同番組のディレクターとしてもう28年のお付き合いという伊藤了子さんが、イルカさんをこんなふうに言う。
「お便りに関しても、その方がどんな方で、どんなふうに聞いてくださっているか想像をふくらませてくれるんです。だからお便りのなかの、私たちが思いもよらなかったところに注目して、お便りと会話しながら進めてくれる。イルカさんならではですね」
スタジオのブースのなかで、イルカさんがリスナーからのお便りを読み上げる。
「大好きな方とお別れして途方に暮れていたころの私に言ってあげたい。失恋なんてたいしたことない。この先、もっとつらいことが待っているけど、ケセラセラ(なるようになる)で乗り越えていけるって」
イルカさんが答える。
「その真っただ中には、ケセラセラとはとても思えないこと、ありますよねえ」
明るい口調なのに、そこはかとない痛みを感じさせるのは、実体験からこぼれ出た言葉だからにほかならない。
◇ ◇ ◇ ◇
イルカさんは、日本のジャズシーンの生き証人ともいえるテナーサックス奏者兼アレンジャーの保坂俊雄氏のひとり娘として生まれた。
“いちばん好きなものは?”と尋ねられれば、今も昔も躊躇(ちゅうちょ)なく“音楽!”と答える。
だが、子どものころ抱いていた夢は、獣医になること。引っ込み思案で、人前で演奏したり歌ったりするより、動物たちと向き合い自然のなかで暮らすほうが、ずっと自分に合うと思っていた。
それもあってか、3歳でピアノを始めたが、気乗りしないものだった。
「私の未来は毎週水曜日、この先ず~っとピアノに行く日だと思ったら、嫌になった(笑)。それにお教室に行くと、お母さん方が“うちの子はバイエルの何番まで進んだのよ”と競争している。“なんで表現に競争を持ち込むんだ!?”と違和感を覚えていました」
中学受験を言い訳にピアノは小学5年ですっぱりとやめ、東京文化学園(現・新渡戸文化学園)に進学。そんな中学1年のときに、人生を変えるものと出会う。ビートルズだ。弾けるようなビートとサウンド。のめり込むように夢中になった。
今も語り継がれる1966年6月のビートルズ来日時には、機動隊の厳重警備をものともせず、4人が泊まる東京ヒルトンホテル(現ザ・キャピトルホテル 東急)に突撃した。「ホテルの壁に触って“彼らにつながっている、シアワセ♪”って妄想少女でした(笑)」
“結婚するなら絶対ビートルズのメンバーと!”そう決めていた少女は東京文化学園高等部で器楽部に入部。選んだ楽器はギターだったが、なんと当時はギターにコードがあることさえ知らなかった。
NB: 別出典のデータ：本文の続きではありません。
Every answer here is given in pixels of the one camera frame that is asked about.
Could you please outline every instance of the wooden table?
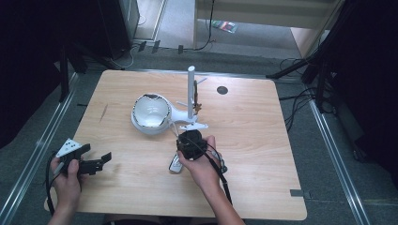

ずっとのちの1986年、イルカさんはアルバム『エッセイ』に『17ページのエッセイ』という歌を発表している。
「夢の中にね、小生意気な少女が出てきて、“音楽はコードなんて知らなくてもできる!”って私に話しかけてきたんですよ。朝起きて“腹立つやつだな”と思ったんだけど、よく考えたら、“あれ、私じゃん”って(笑)。17歳のときは、あんなでした、私。何ひとつ怖くなくて。そんな自分を曲にしたんです。“私はいつだって音楽が好きでやっている。それでいいじゃん”って」
卒業を数か月後に控えた高校3年の夏、イルカさんは女子美術短期大学への進学を決意する。音楽は縛られるものでなく、競うものでもない。あふれるままに表現するものこそが私の音楽。そう思ってこその、音大でなく美大への進学であった。